Come tutti i ripetenti riottosi si prendono all’ultimo. E i nostri scolaretti sono abituati a lavorare sulle emergenze, hanno imparato la lezione che le crisi mai ammesse e lasciate decantare favoriscono le soluzioni estreme, la desiderabile ingiustizia, l’erosione dei diritti e il tradimento delle aspettative in nome della superiore necessità.
In mancanza di meglio, scartabellando gli appunti tra le tazzine di caffè, i posacenere pieni, con la Gelmini che distribuisce l’ovetto sbattuto hanno trovato la soluzione: lettera per lettera, mandare all’Ue quella di Alfano agli elettori, o a Babbo Natale? Non importa per chi era, che trovata! Così insieme ai buoni propositi e alle promesse spediscono fermo posta tutto quello che hanno fatto in questi tre anni, talmente compresi e indaffarati da non accorgersi che stavamo andando a fondo, nel generale declino dell’occidente e anche un po’ di più.

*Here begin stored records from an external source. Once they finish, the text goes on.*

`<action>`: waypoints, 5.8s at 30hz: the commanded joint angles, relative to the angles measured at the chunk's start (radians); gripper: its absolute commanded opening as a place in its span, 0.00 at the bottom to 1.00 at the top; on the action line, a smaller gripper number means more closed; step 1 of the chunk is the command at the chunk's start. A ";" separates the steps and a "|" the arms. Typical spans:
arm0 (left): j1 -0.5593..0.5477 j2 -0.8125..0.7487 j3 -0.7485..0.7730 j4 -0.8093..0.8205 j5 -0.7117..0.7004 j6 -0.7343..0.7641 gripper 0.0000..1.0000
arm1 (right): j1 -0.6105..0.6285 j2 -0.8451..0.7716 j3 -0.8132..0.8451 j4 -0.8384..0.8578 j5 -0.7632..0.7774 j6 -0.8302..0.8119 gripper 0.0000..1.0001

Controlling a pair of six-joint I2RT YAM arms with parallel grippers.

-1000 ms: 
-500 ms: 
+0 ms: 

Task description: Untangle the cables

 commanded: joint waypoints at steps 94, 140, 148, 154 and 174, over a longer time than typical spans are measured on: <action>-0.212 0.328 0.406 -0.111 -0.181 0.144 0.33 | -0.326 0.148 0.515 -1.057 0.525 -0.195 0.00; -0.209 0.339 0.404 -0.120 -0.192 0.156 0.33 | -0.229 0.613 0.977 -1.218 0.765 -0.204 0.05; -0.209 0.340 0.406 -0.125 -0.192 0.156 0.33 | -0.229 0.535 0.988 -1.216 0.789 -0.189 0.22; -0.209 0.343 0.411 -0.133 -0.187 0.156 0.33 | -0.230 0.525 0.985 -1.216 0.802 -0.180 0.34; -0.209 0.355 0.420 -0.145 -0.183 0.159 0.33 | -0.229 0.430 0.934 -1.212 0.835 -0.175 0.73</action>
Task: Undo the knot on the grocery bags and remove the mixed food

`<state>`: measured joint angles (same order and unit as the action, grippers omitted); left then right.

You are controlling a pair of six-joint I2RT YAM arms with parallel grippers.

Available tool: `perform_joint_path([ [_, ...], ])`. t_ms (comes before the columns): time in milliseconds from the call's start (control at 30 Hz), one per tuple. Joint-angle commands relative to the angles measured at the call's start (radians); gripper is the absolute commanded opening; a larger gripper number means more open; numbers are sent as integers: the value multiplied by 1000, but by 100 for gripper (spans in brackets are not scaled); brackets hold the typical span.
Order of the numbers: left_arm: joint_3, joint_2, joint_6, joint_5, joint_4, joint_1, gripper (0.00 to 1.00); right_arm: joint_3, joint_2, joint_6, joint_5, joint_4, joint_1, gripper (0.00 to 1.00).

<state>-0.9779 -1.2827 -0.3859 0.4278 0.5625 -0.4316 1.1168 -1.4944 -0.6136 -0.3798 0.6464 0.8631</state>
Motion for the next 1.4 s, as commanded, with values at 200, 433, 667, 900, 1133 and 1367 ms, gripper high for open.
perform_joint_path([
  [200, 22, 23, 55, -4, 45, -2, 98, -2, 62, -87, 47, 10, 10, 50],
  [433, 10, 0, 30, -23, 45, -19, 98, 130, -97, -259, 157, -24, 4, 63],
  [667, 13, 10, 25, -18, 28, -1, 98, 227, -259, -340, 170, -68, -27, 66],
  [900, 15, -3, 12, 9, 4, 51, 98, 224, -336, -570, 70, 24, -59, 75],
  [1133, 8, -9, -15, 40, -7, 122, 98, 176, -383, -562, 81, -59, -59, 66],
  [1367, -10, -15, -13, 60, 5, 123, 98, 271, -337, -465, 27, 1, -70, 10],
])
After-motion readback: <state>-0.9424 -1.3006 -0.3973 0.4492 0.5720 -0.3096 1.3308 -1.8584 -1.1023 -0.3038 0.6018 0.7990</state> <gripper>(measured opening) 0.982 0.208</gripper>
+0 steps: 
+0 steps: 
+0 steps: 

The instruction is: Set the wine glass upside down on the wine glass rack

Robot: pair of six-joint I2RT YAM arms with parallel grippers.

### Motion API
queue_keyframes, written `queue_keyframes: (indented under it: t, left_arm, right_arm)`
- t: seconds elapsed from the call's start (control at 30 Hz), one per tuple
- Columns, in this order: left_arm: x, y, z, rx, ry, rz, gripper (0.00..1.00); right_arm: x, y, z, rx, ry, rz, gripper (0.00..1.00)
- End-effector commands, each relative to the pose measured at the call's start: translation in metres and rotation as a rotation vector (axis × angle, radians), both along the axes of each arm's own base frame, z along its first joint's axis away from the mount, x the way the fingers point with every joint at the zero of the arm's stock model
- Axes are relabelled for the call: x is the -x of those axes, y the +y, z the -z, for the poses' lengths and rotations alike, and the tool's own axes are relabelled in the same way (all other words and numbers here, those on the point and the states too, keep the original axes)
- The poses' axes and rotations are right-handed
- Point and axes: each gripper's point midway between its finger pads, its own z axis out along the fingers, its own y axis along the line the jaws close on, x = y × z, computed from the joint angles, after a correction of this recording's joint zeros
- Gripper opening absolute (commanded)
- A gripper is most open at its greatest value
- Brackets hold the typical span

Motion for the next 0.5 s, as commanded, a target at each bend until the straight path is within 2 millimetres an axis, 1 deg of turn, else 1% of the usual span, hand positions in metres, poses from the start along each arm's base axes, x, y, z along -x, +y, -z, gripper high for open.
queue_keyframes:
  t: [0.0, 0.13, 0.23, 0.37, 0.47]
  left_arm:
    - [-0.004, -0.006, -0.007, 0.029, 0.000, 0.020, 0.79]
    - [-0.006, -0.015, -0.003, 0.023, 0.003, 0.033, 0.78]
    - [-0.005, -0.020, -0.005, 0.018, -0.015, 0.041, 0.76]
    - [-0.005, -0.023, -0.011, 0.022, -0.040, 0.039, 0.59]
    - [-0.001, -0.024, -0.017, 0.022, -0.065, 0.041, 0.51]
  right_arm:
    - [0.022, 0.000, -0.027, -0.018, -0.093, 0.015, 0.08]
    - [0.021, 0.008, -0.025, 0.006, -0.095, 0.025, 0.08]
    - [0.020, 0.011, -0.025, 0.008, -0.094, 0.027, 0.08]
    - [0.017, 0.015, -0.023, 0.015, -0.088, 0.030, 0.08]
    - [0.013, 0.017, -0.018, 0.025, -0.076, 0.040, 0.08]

Ma il vero coup de thèatre pare sia la paginetta dedicata alle due manovre correttive dei conti, “varate tra luglio e agosto e con impatto sul quadriennio 2011-2014. Due manovre che ridurranno l’indebitamento netto per circa 2,8 miliardi quest’anno per salire fino a 59,8 miliardi nel 2014, l’anno successivo al pareggio di bilancio, che sarà conseguito nel 2013”. Nella missiva si sottolinea che “le misure sul fronte delle entrate contribuiscono per la quasi totalità della correzione di quest’anno e per circa due terzi nel triennio successivo”, surrealisti a loro insaputa, dadaisti senza volerlo, competenti si, ma solo nel vendersi la nostra pelle prima della caccia. Se hanno riso prima figuriamoci adesso, con la conferma dei più triti stereotipi sugli italiani “pataccari” che si vendono con la Fontana di Trevi anche la quadra che non c’è, i “fondamentali” taroccati, le riforme in riformatorio.

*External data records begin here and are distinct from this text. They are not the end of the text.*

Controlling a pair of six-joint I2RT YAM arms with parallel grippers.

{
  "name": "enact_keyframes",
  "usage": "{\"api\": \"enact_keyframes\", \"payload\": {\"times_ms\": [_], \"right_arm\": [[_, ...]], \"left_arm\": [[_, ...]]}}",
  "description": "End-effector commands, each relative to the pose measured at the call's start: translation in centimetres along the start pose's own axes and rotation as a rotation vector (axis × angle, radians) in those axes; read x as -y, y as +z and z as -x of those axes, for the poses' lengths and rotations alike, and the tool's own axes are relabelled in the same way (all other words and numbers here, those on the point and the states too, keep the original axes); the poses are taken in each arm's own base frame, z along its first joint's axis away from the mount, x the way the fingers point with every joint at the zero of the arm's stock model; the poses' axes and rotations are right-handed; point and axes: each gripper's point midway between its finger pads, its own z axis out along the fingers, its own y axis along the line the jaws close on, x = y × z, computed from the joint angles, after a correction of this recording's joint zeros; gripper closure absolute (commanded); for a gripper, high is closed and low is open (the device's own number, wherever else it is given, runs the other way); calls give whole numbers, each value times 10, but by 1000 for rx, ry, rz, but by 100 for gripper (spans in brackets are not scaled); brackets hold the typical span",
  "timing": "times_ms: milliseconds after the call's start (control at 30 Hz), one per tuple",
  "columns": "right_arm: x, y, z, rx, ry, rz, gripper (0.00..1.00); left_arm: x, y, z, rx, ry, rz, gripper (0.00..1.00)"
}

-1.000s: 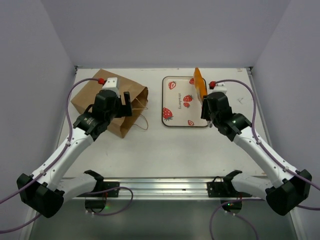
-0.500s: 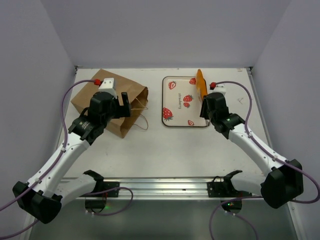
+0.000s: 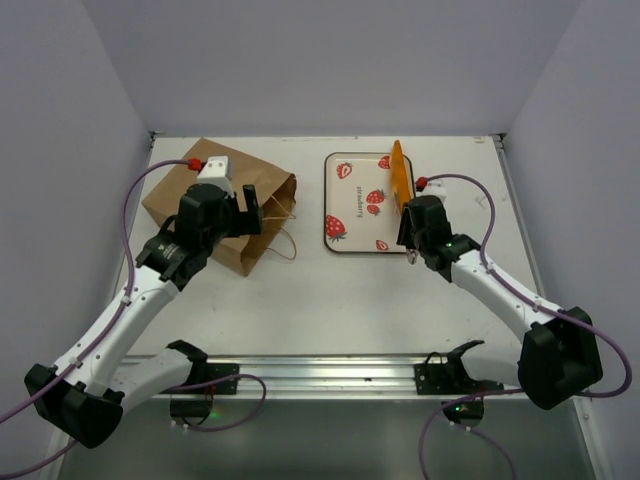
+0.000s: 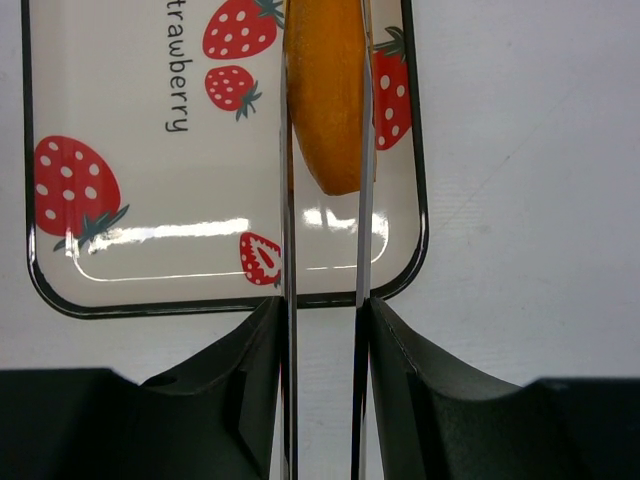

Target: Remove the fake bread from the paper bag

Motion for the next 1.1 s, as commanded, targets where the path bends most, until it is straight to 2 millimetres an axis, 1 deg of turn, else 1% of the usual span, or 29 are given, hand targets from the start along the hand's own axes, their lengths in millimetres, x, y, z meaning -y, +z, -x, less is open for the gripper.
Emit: {"api": "enact_keyframes", "payload": {"times_ms": [0,100,267,333,533,600,633,667,700,1067], "right_arm": [[-2,-3,19,75,55,15,68],[0,-4,17,68,49,3,68],[5,-13,22,85,49,-6,68],[6,-16,22,90,49,-4,62],[8,-19,20,84,42,-4,58],[8,-20,19,83,41,-1,54],[8,-20,19,82,40,-2,52],[8,-20,18,82,40,-2,47],[9,-20,18,80,40,-2,46],[7,-24,21,89,42,11,46]], "left_arm": [[2,-5,10,35,12,-22,10],[2,-6,9,35,10,-24,10],[1,-9,11,43,10,-25,10],[2,-9,10,41,9,-26,10],[4,-7,9,31,1,-36,10],[4,-7,8,29,2,-37,9],[4,-7,8,30,3,-35,9],[3,-7,9,31,6,-31,9],[2,-7,9,32,6,-26,10],[1,-9,10,33,6,-22,9]]}}
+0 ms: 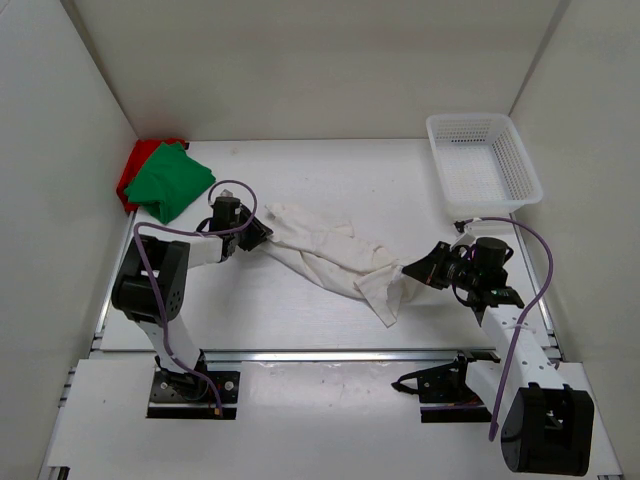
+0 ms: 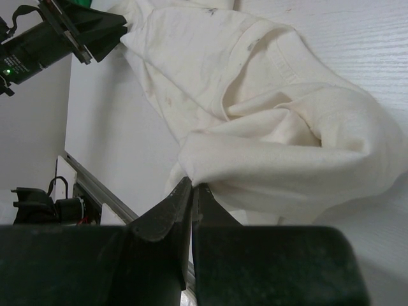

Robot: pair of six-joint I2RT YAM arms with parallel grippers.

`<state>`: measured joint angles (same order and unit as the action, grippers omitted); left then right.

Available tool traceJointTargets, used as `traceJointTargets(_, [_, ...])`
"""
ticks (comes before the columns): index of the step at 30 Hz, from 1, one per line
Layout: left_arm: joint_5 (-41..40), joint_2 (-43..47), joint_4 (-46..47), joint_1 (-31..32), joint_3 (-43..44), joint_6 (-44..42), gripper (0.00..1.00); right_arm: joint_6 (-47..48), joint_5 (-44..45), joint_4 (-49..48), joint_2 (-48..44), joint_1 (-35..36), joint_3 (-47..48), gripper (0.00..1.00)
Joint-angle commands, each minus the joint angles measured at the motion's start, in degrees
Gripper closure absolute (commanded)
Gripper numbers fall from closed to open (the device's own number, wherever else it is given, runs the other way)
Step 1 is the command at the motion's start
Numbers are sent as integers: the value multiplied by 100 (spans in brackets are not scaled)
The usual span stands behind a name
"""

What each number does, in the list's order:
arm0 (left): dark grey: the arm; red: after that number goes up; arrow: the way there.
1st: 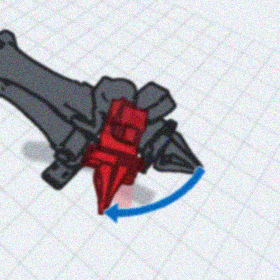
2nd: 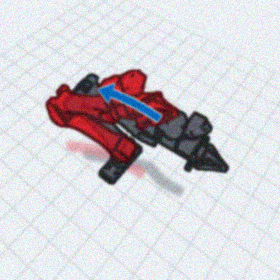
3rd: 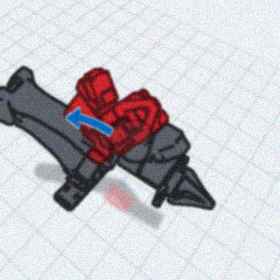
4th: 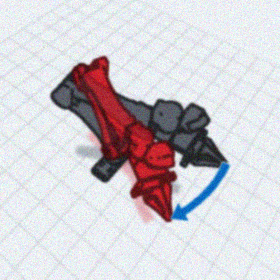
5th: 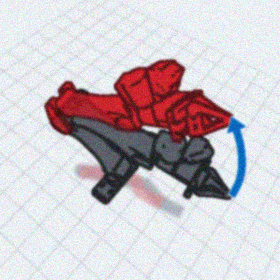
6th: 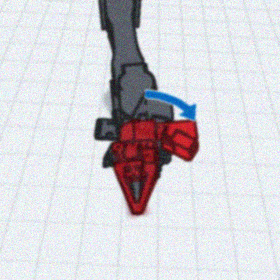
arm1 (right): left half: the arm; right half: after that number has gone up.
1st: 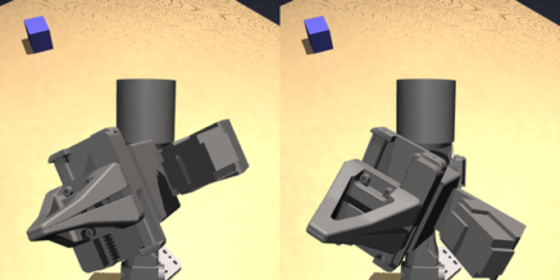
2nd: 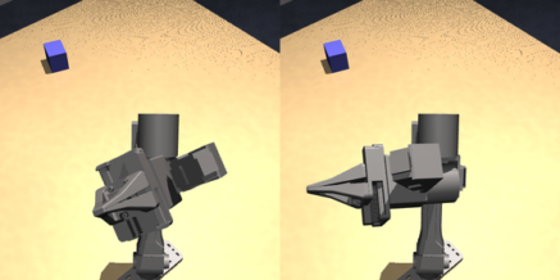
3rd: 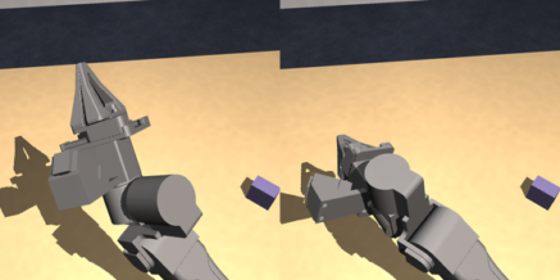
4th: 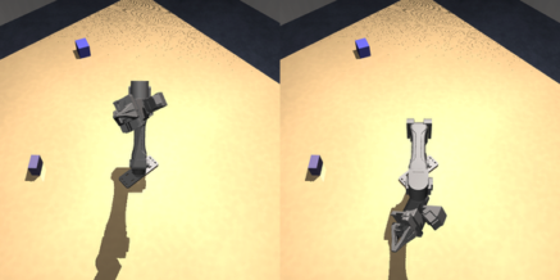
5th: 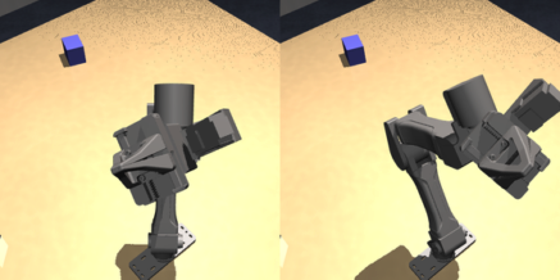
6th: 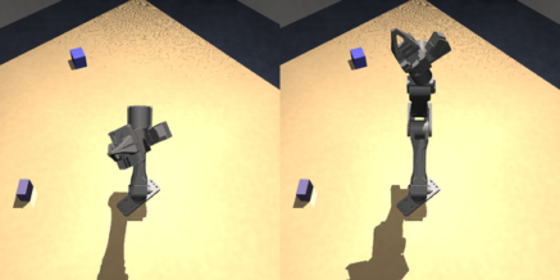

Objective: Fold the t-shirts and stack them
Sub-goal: Flatten out the tshirt

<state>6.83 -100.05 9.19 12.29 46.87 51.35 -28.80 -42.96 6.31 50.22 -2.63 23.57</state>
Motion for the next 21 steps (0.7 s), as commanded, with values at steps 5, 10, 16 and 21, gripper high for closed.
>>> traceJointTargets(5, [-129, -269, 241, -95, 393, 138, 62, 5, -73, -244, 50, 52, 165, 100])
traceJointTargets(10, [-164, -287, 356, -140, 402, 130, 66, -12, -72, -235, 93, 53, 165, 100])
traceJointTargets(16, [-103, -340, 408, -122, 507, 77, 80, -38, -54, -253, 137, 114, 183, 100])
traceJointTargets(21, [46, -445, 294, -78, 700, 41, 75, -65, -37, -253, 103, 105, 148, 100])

L’altra sera chi si fosse imbattuto in qualche inquadratura del “Grande Fratello” avrebbe potuto assistere a una scena simbolica: una platea irridere sgangheratamente una improbabile concorrente rea di amare la lettura, applaudendo invece entusiasticamente un’altra squinzia che si vantava di leggere solo Topolino. Un’allegoria esemplare della “gente”, della trasformazione compiuta da cittadini a teleutenti e consumatori, del primato delle scorciatoie, del processo di infantilizzazione del Paese, di quella corruzione che contagia comportamenti pubblici e atteggiamenti privati, con una abitudine alla legittimazione dei piccoli espedienti, degli imbrogli solo apparentemente innocui, dell’indulgenza di fronte ai tunnel della Gelmini, ai vizi privati del presidente e a quelli pubblici del governo, tollerati benevolmente in modo che vengano altrettanto concesse e condonate tutte le licenze di tutti.

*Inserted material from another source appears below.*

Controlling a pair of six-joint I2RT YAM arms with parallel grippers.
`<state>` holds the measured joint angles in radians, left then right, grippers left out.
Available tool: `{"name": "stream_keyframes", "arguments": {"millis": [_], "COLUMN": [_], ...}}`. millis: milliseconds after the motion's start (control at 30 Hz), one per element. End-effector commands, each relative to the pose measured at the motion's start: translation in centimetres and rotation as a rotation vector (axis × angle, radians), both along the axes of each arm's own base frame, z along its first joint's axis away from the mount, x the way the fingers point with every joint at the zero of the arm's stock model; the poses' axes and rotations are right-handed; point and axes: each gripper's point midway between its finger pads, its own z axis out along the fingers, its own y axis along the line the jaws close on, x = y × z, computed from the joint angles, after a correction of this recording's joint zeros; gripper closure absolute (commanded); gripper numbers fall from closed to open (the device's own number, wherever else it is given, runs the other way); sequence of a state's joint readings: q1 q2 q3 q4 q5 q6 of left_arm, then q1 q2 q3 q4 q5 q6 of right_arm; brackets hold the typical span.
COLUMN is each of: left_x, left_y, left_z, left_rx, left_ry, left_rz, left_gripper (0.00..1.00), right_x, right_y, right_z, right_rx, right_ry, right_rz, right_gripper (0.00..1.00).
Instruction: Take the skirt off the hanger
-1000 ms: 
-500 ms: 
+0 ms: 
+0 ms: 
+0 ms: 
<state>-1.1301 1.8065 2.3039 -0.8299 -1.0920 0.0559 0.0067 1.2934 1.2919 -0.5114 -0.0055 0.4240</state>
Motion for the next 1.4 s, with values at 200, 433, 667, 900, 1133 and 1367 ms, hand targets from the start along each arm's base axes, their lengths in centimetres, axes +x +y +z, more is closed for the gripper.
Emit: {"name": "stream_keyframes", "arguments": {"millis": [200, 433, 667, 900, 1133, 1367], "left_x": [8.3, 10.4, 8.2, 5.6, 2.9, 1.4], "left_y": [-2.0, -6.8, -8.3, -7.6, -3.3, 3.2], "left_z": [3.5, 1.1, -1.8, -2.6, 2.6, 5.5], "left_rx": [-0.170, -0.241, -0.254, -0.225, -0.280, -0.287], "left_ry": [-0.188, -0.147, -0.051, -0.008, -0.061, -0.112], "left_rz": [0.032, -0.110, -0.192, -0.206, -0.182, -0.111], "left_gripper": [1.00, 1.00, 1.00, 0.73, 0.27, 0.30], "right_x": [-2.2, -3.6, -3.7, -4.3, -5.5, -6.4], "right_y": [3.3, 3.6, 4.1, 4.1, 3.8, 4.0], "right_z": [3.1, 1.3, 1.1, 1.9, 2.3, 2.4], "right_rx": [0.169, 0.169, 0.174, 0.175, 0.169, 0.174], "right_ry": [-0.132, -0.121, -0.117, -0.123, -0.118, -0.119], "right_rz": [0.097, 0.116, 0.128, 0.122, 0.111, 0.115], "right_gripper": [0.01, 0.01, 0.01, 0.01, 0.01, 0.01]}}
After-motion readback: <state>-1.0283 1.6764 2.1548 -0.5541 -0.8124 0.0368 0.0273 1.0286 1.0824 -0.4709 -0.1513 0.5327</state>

Siamo nelle mani di furfantelli ignoranti e beceri, piccoli cialtroni che vogliono far credere che i voti siano cambiali in bianco, che la forza del consenso possa rendere nulla la forza del diritto, che dobbiamo scegliere in loro favore per evitare uno svolgimento tragico del conflitto tra una legalità illegittima e una legittimità illegale.
Quelle risate venute da due servitori del monetarismo più cieco e rapace, anch’essi pericolanti sull’orlo dello stesso baratro, ci devono colpire: non penalizzano il governo dell’evasione e dell’elusione della crisi, non criminalizzano solo il pagliaccio che fa le corna nelle foto ufficiali. Condannano noi che lo sopportiamo come una calamità naturale, sapendo che come per la pioggia a Roma o in Liguria, non c’è nulla di naturale nell’assistere impotenti e inani al golpe più ridicolo degli ultimi 150 anni. E condannano la sua lettera, che va bene solo a “c’è posta per te”.